::: Exercise inputs

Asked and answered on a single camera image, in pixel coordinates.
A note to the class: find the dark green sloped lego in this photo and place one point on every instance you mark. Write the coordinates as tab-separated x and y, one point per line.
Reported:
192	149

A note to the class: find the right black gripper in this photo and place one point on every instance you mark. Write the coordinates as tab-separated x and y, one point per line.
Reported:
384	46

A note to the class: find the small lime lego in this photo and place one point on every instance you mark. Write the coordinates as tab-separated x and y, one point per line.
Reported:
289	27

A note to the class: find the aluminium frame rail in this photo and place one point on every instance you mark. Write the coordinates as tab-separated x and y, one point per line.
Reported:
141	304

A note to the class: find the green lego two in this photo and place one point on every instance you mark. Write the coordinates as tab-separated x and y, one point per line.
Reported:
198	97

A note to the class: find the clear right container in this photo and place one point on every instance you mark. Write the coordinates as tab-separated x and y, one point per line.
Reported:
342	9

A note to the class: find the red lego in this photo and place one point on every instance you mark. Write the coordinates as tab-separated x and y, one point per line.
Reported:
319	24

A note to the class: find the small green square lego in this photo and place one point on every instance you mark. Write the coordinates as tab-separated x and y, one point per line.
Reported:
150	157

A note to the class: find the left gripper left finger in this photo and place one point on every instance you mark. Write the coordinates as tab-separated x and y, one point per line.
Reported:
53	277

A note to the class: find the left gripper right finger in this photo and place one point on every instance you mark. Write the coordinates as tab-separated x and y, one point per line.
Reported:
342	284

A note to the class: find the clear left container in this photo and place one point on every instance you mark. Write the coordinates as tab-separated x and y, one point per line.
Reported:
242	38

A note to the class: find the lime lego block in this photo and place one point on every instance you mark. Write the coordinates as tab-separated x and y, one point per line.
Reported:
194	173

::::::

What is required | Extract the data exactly as given.

Task answer |
Asked and answered on a single camera image, in pixel coordinates.
A note to the class: find the dark green sloped lego in this photo and place one point on every instance you mark. Write the coordinates as tab-separated x and y, one point per line.
Reported:
192	149

A note to the class: find the right black gripper in this photo and place one point on every instance you mark. Write the coordinates as tab-separated x and y, one point per line.
Reported:
384	46

A note to the class: find the small lime lego in this photo and place one point on every instance you mark. Write the coordinates as tab-separated x and y, one point per line.
Reported:
289	27

A note to the class: find the aluminium frame rail in this photo and place one point on every instance you mark. Write the coordinates as tab-separated x and y, one point per line.
Reported:
141	304

A note to the class: find the green lego two in this photo and place one point on every instance you mark. Write the coordinates as tab-separated x and y, one point per line.
Reported:
198	97

A note to the class: find the clear right container in this photo and place one point on every instance you mark. Write the coordinates as tab-separated x and y, one point per line.
Reported:
342	9

A note to the class: find the red lego in this photo and place one point on every instance you mark. Write the coordinates as tab-separated x and y, one point per line.
Reported:
319	24

A note to the class: find the small green square lego in this photo and place one point on every instance you mark. Write the coordinates as tab-separated x and y, one point per line.
Reported:
150	157

A note to the class: find the left gripper left finger in this photo and place one point on every instance you mark. Write the coordinates as tab-separated x and y, one point per line.
Reported:
53	277

A note to the class: find the left gripper right finger in this photo and place one point on every instance you mark. Write the coordinates as tab-separated x and y, one point per line.
Reported:
342	284

A note to the class: find the clear left container in this photo and place one point on every instance you mark. Write the coordinates as tab-separated x and y, one point per line.
Reported:
242	38

A note to the class: find the lime lego block in this photo and place one point on every instance you mark. Write the coordinates as tab-separated x and y, one point per line.
Reported:
194	173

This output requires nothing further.